После переборки швартовались быстро и слаженно. Оседлав вал, пускали кунгас самокатом к берегу. Бессонов в нужную секунду кричал: «Гальмуй!» – Витёк выбрасывал носовой якорь, Свеженцев, чуть подвернув, глушил мотор. Якорь вгрызался в дно, и кунгас начинало разворачивать кормой к берегу, Витёк чуть потравливал якорный конец. Потом прыгали в воду, стояли по колено, по пояс, по грудь в наступающем море, удерживали кунгас, Свеженцев бежал с кормовым якорем на берег, вбивал ногой якорную лапу в песок так, что кунгас оказывался в растяжке между двумя якорями, на плаву. Разгружали лантухи, снимали мотор, отчерпывали воду и шли к бараку – тяжело, валко, знали, что ждет их отдых и сухая одежда. Волны перед ними зализывали следы медведя в плотном песке, в глубине берега на дюне сидел заяц, а еще выше по сопкам блестел лес, пышный, кудлатый. Среди живых деревьев стояли высокие и толстые засохшие стволы – без коры, белые и колючие от растопыренных ветвей. Потянуло ветром, но они посреди буйной мокрой зелени, которая колыхалась, переливалась, не могли шелохнуться: мертвые, но как бы и не мертвые, а будто поселившиеся в вечности.

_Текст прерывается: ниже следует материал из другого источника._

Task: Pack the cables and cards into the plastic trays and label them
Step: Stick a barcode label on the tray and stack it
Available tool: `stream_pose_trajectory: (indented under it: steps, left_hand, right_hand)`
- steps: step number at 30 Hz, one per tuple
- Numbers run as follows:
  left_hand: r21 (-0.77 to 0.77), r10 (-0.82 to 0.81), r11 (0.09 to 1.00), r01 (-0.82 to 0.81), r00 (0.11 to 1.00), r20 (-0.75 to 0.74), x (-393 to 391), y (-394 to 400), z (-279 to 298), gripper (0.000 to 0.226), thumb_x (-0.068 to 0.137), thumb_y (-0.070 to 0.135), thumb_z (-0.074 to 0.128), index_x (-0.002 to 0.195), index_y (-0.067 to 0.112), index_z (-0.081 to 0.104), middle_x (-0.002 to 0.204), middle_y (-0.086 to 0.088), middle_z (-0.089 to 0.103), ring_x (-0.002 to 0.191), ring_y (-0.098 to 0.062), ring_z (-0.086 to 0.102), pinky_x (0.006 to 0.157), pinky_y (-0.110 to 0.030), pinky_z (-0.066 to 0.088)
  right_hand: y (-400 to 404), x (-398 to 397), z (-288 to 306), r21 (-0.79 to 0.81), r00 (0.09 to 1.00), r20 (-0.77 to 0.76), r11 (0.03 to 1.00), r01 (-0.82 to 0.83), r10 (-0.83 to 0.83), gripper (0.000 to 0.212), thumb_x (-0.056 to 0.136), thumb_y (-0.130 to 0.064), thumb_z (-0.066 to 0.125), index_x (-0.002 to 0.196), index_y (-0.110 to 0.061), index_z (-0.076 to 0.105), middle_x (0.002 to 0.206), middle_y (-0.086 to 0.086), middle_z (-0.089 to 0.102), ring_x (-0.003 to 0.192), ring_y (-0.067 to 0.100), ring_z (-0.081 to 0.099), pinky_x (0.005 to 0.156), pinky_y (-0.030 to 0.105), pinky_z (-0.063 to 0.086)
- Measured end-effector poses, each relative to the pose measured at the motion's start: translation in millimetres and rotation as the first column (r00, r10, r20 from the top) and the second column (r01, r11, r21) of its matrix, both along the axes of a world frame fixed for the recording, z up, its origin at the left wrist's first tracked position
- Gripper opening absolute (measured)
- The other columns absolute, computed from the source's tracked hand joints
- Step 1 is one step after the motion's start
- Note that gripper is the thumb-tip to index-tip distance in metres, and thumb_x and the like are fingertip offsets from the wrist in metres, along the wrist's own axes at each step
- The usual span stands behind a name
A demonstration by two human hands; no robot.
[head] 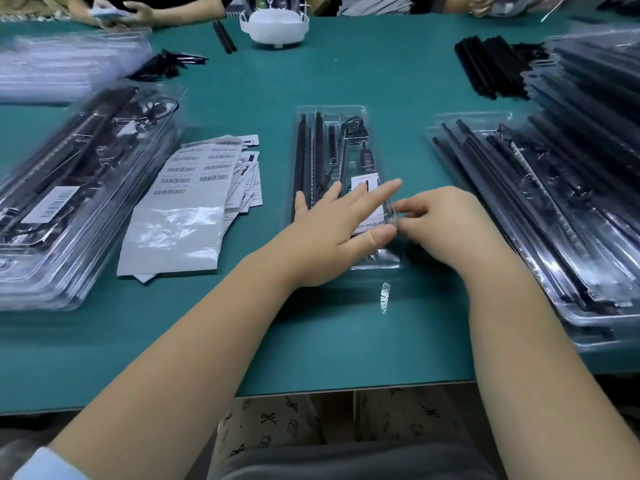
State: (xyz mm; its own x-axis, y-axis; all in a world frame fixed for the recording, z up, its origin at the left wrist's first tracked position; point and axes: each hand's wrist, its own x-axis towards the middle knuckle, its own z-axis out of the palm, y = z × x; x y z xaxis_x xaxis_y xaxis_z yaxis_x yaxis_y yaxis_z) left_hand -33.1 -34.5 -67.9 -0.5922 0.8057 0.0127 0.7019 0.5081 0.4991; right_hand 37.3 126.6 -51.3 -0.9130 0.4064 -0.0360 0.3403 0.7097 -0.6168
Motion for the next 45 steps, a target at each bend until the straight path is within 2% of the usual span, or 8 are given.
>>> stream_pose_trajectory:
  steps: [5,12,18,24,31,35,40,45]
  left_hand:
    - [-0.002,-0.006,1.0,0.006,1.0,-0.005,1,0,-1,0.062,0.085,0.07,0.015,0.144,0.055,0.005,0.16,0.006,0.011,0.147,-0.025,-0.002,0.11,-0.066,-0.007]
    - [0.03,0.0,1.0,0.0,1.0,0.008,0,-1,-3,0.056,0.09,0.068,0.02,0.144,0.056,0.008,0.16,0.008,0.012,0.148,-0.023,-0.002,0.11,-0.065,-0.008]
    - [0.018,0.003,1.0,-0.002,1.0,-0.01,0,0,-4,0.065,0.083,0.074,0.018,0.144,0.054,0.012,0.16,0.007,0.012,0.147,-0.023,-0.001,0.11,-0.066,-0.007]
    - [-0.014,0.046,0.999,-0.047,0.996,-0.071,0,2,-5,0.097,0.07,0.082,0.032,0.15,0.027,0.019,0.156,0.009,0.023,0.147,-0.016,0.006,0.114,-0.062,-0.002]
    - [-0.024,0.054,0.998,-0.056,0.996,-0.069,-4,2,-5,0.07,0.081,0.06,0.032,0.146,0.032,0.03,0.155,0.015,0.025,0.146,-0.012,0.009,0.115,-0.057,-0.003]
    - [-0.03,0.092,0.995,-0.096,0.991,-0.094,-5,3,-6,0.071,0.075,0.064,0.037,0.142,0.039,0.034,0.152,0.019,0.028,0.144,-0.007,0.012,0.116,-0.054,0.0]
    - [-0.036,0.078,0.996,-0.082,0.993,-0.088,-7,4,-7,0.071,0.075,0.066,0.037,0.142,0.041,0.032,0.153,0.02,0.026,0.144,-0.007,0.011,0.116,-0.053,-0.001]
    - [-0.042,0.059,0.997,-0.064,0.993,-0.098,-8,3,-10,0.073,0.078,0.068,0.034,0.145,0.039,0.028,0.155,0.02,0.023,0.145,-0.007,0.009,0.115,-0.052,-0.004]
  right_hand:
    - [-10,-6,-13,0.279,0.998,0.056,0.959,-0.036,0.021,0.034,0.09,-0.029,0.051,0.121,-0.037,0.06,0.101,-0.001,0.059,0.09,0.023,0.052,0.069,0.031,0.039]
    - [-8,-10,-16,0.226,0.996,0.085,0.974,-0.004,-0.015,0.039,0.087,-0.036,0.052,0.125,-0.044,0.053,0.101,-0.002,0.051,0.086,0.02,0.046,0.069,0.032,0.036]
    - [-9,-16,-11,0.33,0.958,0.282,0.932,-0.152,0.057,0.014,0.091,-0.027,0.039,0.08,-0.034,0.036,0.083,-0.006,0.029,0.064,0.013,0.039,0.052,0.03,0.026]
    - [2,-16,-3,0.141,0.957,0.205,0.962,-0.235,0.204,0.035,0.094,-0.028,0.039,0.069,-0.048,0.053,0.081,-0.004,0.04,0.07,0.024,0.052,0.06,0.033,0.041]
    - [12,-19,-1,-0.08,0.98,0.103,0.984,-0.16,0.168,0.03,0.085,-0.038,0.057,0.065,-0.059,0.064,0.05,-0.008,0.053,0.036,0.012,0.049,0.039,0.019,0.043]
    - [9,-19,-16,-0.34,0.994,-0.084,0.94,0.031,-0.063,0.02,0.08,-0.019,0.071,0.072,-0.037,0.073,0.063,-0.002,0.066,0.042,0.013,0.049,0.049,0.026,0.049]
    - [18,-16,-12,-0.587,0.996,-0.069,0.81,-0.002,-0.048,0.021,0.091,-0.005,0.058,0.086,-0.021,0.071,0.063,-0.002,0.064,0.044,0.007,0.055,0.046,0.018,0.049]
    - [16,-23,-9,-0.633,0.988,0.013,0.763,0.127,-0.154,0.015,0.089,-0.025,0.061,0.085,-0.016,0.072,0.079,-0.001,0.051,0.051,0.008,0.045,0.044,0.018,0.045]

Вечерами рыбаки ели непонятные, но густые и сытные похлебки, настряпанные Валерой, ели крабов, наваренных в двадцатилитровом баке, икру и рыбу, но не чувствовали вкуса надоевшей снеди. Набив животы, валились на нары. Кто-нибудь пытался читать со свечкой в изголовье, уставившись засыпающими глазами в книгу, кто-нибудь ненадолго включал радиостанцию, и, отяжелевшие, неподвижные, они слушали о том, что путина отмечена небывалым ходом лососей. На Сахалине рыба забивала речки, задыхалась от тесноты, сотнями тонн выбрасывалась на отмели и дохла. Власти, чтобы спасти речки от заторов тухлятины, разрешили свободный лов – толпы рыбаков не таясь повалили на речки, вооружившись сетями, вилами, огромными полутораметровыми сачками. Бессонов протягивал руку и выключал рацию. Отлежавшись, рыбаки начинали пробовать нормальные домашние голоса:
– Валера, а умеешь ты жарить блинчики?
– Жарил.
– Так какого же ты?.. Валера, завтра блинчики с мясом и луком…
– Мяса нет, есть тушенка…
– Ничего, мы будем представлять, что это мясо.
Бессонов при этом думал: странные люди, из всех удовольствий – простенькая еда, кружка с чаем, сигаретка. С утра до ночи: кунгас, море, переборка, весла, багры, запах водорослей, умирающие рыбы, кровь, слизь, блеск ножей, вода в кунгасе, одежда, мокрая и соленая от пота и моря, комарье и мошка, от которых лица превращаются в морды. И еще неизвестно, что заработают они за это. Но предложи любому променять эту проклятую жизнь, сделаться торговым челноком, ездить в Японию и Китай за барахлом – обидится.
Наутро – подъем и вновь: кунгас, море, переборка… В минуты слабости каждого одолевало желание помедлить, будто нечаянно. За это желание ни на кого не обижались. И только слабость Бессонова гипнотически передавалась всем. Если он не работал, опускал руки, задумывался, то и каждый вокруг, не замечая себя, погружался в прострацию. Мало мыслей, мало слов в такой атмосфере и примитивен юмор. Стоило Витьку выдать чепуху: «А сейчас перед вами выступит хор мальчиков-туберкулезников, – и запеть идиотским гундосым фальцетом: – Лучше не-е-ету того све-е-ету, где косая меня ждет…» – как другие начинали неудержимо смеяться. Смеялся до слез Бессонов, хотя понимал, что глупость и пошлость.